Location
- 19–21 Markaz Road Agege, Lagos State, Nigeria Lagos, Nigeria, Lagos State

Information
- Type: Islamic educational institution
- Established: 1952
- Founder: Sheikh Muhammed Habibullah Adam Abdullah El-Ilory

= Markaz Agege =

Markaz Agege (officially known as the Markaz Arabic and Islamic Training Centre) is an Islamic educational institution located in Agege, Lagos State, Nigeria. It was established in 1952 by Sheikh Adam Abdullah Al-Ilory, a Nigerian Islamic scholar and educator.

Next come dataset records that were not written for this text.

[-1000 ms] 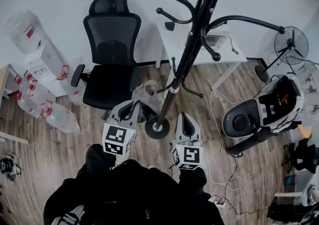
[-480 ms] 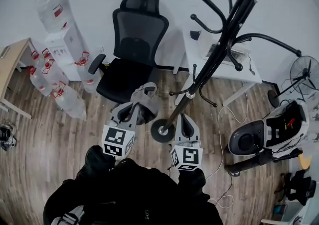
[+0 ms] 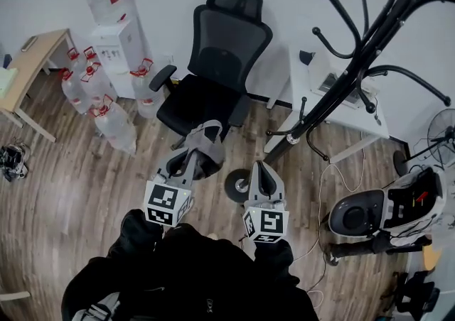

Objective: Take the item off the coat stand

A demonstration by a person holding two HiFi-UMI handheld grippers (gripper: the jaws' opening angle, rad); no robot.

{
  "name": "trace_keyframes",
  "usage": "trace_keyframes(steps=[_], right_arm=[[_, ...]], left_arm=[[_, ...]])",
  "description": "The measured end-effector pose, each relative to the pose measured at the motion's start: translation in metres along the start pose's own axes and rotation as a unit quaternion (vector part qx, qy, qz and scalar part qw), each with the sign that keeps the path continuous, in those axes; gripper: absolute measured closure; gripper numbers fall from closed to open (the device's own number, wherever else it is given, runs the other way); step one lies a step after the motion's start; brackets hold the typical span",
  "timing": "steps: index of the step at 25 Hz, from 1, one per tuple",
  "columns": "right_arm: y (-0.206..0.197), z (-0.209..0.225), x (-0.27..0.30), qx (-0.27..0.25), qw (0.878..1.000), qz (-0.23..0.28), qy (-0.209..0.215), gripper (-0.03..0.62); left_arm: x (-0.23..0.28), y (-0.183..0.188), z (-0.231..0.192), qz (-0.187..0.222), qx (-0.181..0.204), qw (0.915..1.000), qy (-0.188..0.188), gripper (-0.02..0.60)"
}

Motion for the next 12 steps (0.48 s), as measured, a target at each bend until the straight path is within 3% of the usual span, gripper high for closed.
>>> trace_keyframes(steps=[5,12], right_arm=[[0.003,-0.025,0.007,-0.004,1.0,0.0,0.024,0.577],[0.006,-0.028,0.006,-0.003,1.0,0.004,0.022,0.577]], left_arm=[[-0.019,-0.004,-0.016,-0.003,-0.005,0.9999,0.014,0.554],[-0.022,-0.001,-0.017,0.003,-0.002,0.9999,0.01,0.554]])
Point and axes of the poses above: the fingertips, and each gripper's own axes: x forward along the fingers, z to its right, y out of its top, the point moved 5 cm from there along -x, backward along the fingers, and after that the axes turned 9 degrees about y, right-handed, at the moved point
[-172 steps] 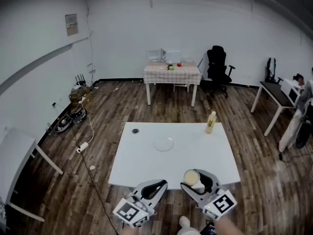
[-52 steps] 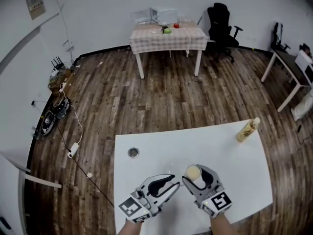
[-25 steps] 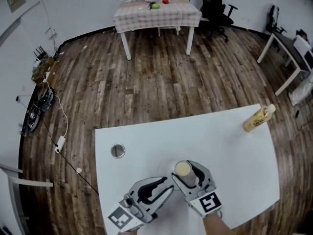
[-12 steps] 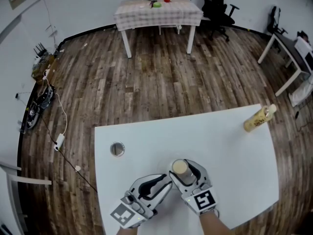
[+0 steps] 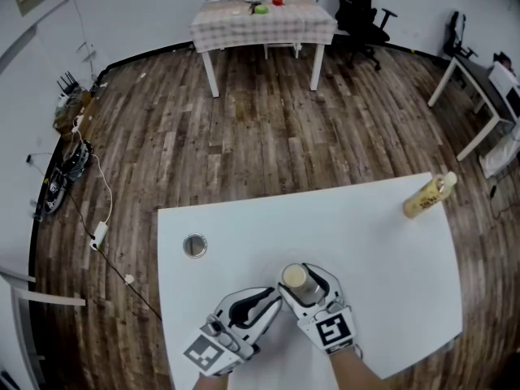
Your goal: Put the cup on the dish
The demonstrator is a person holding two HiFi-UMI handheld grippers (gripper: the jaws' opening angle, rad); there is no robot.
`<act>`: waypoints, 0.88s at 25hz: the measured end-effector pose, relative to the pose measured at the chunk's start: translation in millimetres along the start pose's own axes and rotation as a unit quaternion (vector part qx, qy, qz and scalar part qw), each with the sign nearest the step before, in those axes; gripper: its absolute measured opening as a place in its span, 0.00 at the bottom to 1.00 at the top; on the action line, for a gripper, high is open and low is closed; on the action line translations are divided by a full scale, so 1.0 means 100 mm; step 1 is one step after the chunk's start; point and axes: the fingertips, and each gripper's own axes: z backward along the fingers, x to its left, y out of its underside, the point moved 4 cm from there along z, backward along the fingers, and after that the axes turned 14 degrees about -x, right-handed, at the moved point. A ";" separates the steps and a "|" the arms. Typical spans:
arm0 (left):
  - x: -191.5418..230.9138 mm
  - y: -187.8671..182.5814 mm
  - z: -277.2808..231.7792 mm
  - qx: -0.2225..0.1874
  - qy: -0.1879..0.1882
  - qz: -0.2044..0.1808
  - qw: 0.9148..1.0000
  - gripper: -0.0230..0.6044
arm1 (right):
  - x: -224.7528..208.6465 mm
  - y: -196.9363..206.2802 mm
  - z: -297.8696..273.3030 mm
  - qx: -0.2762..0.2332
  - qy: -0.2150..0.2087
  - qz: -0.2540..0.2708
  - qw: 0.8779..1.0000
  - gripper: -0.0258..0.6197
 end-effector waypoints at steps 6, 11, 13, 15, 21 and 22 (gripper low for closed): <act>-0.02 0.04 0.05 0.009 0.001 -0.003 1.000 0.15 | 0.01 0.04 0.05 0.020 -0.006 0.013 1.000 0.46; -0.03 0.05 0.03 0.010 0.000 -0.001 1.000 0.15 | -0.01 0.02 0.05 0.017 -0.008 0.014 1.000 0.46; -0.02 0.05 0.04 0.010 0.000 -0.001 1.000 0.15 | 0.01 0.00 0.05 0.008 -0.011 0.011 1.000 0.46; -0.01 0.04 0.04 0.009 0.001 -0.001 1.000 0.15 | 0.01 -0.02 0.05 0.006 -0.015 0.013 1.000 0.46; 0.00 0.05 0.04 0.015 0.006 -0.004 1.000 0.15 | 0.02 -0.06 0.07 0.000 -0.021 0.013 1.000 0.46; -0.01 0.05 0.05 0.018 0.007 -0.004 1.000 0.15 | 0.03 -0.07 0.08 -0.002 -0.023 0.013 1.000 0.46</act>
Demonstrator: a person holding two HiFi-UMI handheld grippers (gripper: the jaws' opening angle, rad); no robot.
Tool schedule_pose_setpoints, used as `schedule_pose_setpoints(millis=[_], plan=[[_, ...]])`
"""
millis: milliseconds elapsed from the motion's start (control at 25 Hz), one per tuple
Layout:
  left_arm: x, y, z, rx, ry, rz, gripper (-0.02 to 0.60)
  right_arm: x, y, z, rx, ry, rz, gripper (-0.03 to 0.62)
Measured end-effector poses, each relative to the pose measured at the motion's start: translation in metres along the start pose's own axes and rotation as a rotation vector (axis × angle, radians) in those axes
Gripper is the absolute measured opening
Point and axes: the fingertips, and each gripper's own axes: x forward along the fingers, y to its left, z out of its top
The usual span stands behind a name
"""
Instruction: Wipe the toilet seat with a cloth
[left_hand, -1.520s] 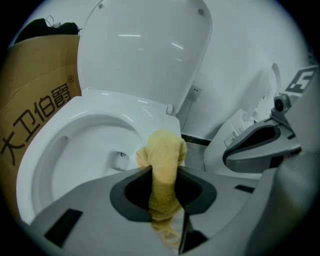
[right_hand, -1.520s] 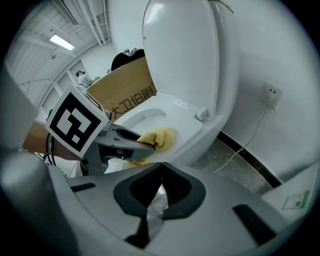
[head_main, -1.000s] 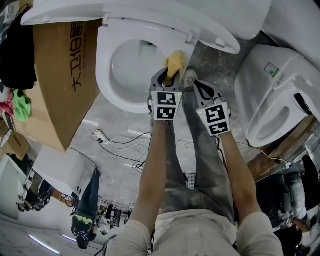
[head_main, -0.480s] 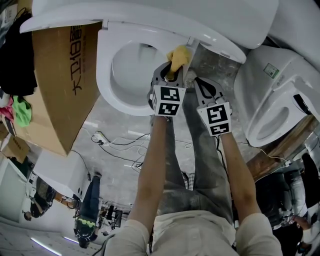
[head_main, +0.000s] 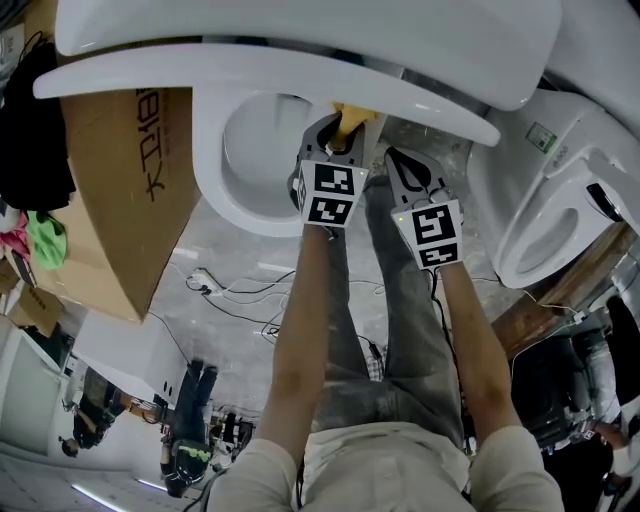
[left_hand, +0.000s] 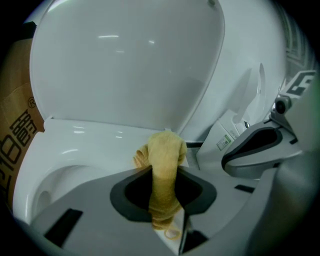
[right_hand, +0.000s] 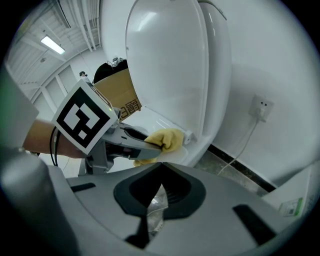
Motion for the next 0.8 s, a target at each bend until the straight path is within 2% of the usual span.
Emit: schedule_pose_setpoints(millis=[800], plan=[[-0.001, 0.038, 0.027, 0.044, -0.015, -0.058, 0.117, 0.023, 0.013, 0.039, 0.022, -0.043, -0.036, 0.008]])
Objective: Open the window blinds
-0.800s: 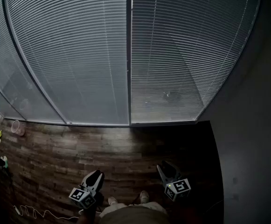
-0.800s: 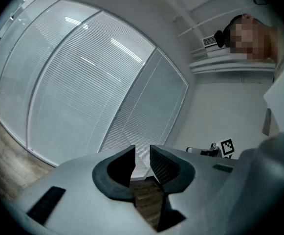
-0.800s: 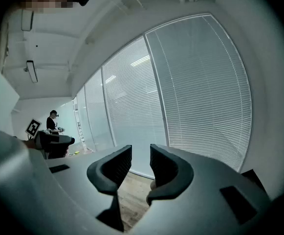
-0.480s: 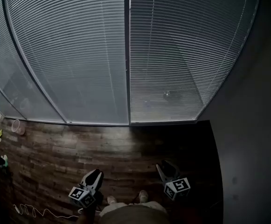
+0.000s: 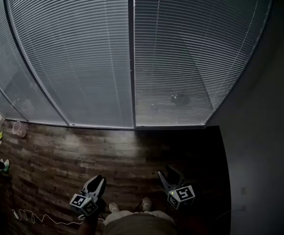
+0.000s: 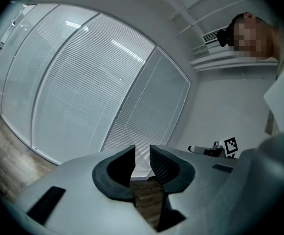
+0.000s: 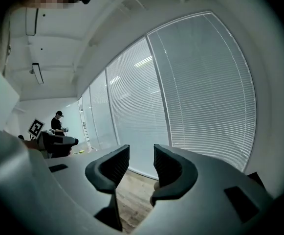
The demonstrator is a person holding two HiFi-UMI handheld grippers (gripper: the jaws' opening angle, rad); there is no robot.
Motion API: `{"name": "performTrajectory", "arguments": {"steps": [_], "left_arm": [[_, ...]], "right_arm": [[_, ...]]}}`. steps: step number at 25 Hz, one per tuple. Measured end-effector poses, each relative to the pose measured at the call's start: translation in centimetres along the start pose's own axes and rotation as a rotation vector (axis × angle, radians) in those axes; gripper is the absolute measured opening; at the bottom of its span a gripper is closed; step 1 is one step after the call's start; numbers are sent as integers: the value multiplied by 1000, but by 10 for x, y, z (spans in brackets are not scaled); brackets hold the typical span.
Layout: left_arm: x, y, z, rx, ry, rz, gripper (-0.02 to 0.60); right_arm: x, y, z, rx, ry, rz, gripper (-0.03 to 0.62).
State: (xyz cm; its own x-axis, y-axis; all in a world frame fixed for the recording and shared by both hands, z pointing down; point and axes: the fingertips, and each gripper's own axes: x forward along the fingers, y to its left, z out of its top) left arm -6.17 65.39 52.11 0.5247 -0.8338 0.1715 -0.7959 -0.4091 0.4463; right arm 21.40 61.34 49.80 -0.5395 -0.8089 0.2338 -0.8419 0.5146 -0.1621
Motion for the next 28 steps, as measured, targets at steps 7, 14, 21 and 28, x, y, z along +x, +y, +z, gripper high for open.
{"name": "performTrajectory", "arguments": {"steps": [7,14,21,28], "left_arm": [[17,-25,-10,-16,-20,33,106],[28,-49,-34,-36,-40,78,106],[17,-63,-44,-52,-60,112,106],[9,-61,-48,-53,-66,139,106]], "right_arm": [[-15,-20,-4,-36,-26,22,143],[-28,-44,-5,-103,-43,33,143],[-37,-55,-8,-93,-30,30,143],[-36,-59,-8,-97,-37,27,143]]}}
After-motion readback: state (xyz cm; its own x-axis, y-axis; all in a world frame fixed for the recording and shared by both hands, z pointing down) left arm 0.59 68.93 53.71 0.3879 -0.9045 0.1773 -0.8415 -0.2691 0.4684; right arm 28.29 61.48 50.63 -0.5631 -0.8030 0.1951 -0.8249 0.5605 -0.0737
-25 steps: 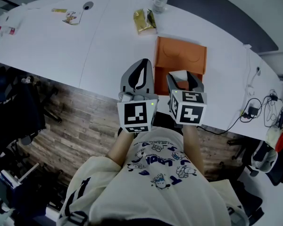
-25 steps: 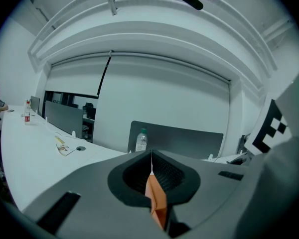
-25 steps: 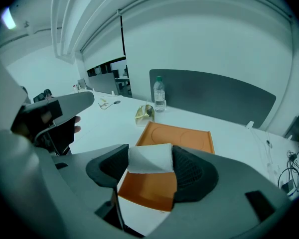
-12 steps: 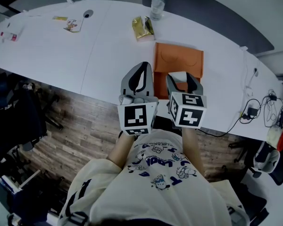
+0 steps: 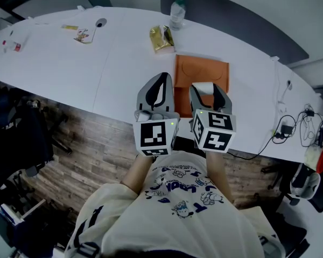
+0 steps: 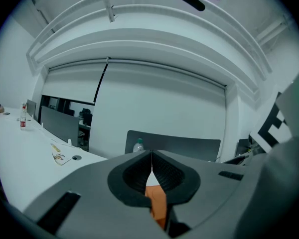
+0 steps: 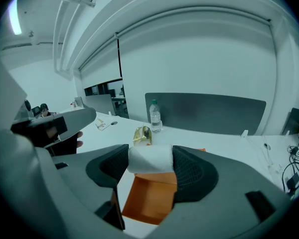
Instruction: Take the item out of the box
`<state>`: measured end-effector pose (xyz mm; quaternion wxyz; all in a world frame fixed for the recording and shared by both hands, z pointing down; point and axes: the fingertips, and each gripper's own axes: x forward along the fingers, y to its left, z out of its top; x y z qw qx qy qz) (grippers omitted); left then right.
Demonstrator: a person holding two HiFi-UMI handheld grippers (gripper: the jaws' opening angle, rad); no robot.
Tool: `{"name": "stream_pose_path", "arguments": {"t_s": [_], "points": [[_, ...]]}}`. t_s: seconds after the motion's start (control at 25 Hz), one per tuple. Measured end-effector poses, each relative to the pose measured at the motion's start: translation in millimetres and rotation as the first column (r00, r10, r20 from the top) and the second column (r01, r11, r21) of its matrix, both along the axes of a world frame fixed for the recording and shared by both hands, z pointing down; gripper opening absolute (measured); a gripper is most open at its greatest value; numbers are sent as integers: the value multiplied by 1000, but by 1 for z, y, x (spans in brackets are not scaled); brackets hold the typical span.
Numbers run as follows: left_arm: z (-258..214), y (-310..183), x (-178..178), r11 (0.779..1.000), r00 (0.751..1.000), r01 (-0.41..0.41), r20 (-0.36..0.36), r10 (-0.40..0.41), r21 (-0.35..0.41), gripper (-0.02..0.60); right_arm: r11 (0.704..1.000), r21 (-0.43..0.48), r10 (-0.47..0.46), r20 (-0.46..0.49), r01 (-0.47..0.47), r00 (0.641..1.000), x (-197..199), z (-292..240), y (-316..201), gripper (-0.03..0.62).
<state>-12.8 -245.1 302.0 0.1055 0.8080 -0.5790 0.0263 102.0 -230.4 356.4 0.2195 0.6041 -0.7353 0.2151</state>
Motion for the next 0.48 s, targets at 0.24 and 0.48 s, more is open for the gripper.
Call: {"name": "stream_pose_path", "arguments": {"t_s": [0.24,0.48], "points": [[-8,1,2,1000,1000,-8,1,8,17,18,998,68,13,21,-15,1000,0,-15,-1,278],[-15,3,5,999,1000,-13,2,12,32,18,989,147,13,37,-18,999,0,-30,0,279]]}}
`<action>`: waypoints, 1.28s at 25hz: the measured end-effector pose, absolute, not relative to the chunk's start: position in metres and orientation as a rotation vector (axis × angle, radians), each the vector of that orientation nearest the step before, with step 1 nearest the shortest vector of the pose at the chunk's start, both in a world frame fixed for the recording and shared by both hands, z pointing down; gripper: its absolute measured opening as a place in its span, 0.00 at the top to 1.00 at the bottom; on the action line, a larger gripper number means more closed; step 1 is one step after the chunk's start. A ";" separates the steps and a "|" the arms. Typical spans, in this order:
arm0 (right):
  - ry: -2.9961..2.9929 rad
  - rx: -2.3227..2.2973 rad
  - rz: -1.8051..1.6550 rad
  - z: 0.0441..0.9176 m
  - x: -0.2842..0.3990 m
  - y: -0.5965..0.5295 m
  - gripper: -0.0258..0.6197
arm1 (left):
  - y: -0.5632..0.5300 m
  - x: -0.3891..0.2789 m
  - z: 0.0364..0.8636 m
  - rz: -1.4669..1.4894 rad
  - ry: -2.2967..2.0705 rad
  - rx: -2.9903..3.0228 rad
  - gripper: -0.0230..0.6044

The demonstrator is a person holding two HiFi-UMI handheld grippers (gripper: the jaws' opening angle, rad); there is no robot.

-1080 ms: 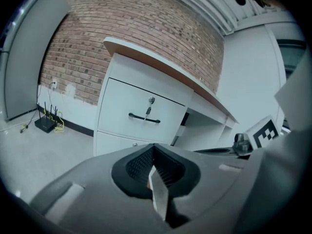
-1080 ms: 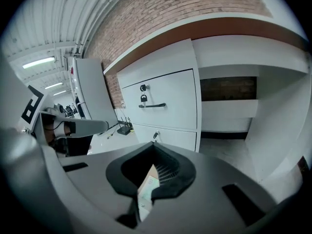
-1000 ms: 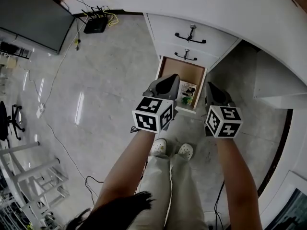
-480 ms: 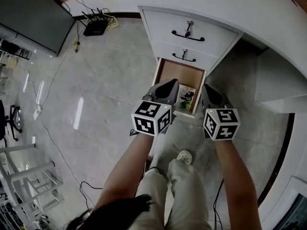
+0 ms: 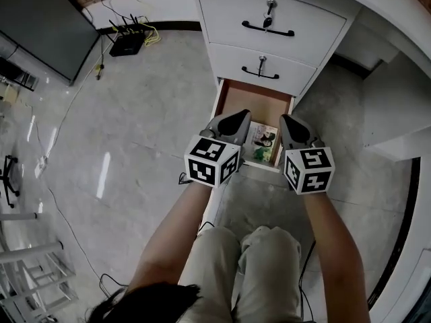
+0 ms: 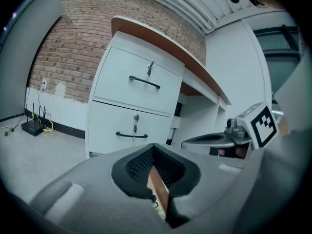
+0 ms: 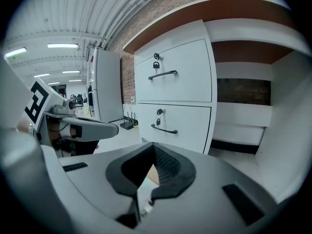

The institution is known for providing Islamic education and has played a role in the spread of Islamic learning in Nigeria and West Africa.

== History ==
Markaz Agege was founded by Sheikh Adam Abdullah Al-Ilory in 1952. Initially, it began as a small learning center and later expanded into a formal institution. Over time, it developed into a place of study for students from Nigeria and other West African countries. The institution introduced structured methods of teaching Islamic subjects, including Qur’an studies, Hadith, Fiqh (Islamic jurisprudence), and Arabic language.

== Educational Approach ==
The school adopted a curriculum that combined traditional Islamic studies with modern teaching methods. This approach distinguished it from earlier informal Qur’anic schools in Nigeria. Markaz Agege emphasized organized classes, examinations, and certification, which contributed to its reputation as a formal Islamic educational institution.

== Influence ==
Markaz Agege has been associated with the development of Islamic education in Nigeria. It provided training for many students who later became teachers, scholars, and community leaders. The institution's methods influenced other Islamic schools in the region, contributing to the wider adoption of structured Islamic education.

== Founder ==
Sheikh Adam Abdullah Al-Ilory (1917–1992) was a Nigerian Islamic scholar of Yoruba origin. He established Markaz Agege and was active in promoting Islamic education in Nigeria. His work at the institution is regarded as part of the broader movement to formalize Islamic learning in the country.